In this part of the task you will work with the problem of diabetes diagnostics. Load the diabetes dataset using pickle.load.

This dataset has the following features:
1. Number of pregnancies
2. Plasma glucose concentration after 2 hours in an oral glucose tolerance test
3. Diastolic blood pressure
4. Triceps skin fold thickness
5. 2-Hour serum insulin
6. Body mass index
7. Diabetes pedigree function
8. Age

Class label is equal to 1 if a person has a diabetes and to -1 otherwise.

#### Task 1

Train the logistic regression classifier on this dataset. Use SGD without regularization. Don’t
forget to standardize the data and then add a constant feature to it.

In [None]:
with open('diabetes.pkl', 'rb') as fin:     
    d = pickle.load(fin,encoding='latin')

In [None]:
# model - your logreg, X_test, y_test - your test data
from sklearn.metrics import roc_auc_score
y_score = model.predict_proba(X_test)[:,1]
assert(roc_auc_score(y_test, y_score) > 0.793)

#### Task 2

In diagnostic problems, false positive and false negative errors have different costs. 

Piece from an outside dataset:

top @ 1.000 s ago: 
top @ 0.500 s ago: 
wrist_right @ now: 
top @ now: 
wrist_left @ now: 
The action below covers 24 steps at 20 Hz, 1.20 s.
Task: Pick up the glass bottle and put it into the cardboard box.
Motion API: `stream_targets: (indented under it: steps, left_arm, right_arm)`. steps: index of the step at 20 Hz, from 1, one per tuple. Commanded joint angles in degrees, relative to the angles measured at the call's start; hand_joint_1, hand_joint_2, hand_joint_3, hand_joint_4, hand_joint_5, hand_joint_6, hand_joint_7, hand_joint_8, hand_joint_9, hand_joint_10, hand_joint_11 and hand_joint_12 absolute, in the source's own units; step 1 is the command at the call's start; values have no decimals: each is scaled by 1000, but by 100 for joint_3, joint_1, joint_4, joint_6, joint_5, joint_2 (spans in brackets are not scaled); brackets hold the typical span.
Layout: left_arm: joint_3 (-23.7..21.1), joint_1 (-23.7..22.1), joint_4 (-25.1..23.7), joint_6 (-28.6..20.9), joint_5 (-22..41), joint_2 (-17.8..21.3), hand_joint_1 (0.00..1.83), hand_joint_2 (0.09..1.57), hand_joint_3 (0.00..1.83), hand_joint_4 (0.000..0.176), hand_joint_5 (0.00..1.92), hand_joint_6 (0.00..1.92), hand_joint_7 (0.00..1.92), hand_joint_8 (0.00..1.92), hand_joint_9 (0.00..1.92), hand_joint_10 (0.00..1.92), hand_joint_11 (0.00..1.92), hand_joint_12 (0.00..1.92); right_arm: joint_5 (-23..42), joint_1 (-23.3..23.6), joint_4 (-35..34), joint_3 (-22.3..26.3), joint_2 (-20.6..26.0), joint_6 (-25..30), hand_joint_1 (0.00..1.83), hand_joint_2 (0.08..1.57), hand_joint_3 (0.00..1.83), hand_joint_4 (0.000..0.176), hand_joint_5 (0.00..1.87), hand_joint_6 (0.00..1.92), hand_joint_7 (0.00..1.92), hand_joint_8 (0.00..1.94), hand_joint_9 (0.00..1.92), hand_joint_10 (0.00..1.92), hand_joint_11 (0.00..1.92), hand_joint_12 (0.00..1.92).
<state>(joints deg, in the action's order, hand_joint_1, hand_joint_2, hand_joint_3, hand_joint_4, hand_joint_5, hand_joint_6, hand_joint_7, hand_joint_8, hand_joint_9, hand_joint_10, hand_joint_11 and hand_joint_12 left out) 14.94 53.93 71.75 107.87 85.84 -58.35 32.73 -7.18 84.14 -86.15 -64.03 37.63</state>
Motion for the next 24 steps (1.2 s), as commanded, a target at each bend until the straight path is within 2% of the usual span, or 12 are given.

Let’s say, if we make a false negative error (don’t detect a condition when it is present), then the patient doesn’t have a necessary treatment and, if we make false positive error (detect a condition when it isn’t present), then the patient simply need to be tested more. 

Therefore, the cost of false negative error is higher, and we care much more about this type of error. Compute a confusion matrix for a fitted classifier. 

How many errors of each type have you got? Compute a false positive and false negative rates for this classifier. Why are they so different?

Useful functions: `sklearn.metrics.confusion_matrix`.

#### Task 3

To change the proportion of errors of different types you can change a threshold a at the prediction
rule $y = \sigma(w^\top x + w_0) > a$, where $a \in [0, 1]$.

Show the ROC-curve of the fitted classifier and a point on it, which corresponds to $a = 0.5$ (the one you
computed at the previous step). 

Using ROC-curve choose a so that false negative rate is less than $20%$ while a false positive rate is still small. What accuracy and false positive rate does the final algorithm have?

Useful functions: `sklearn.metrics.roc_curve`.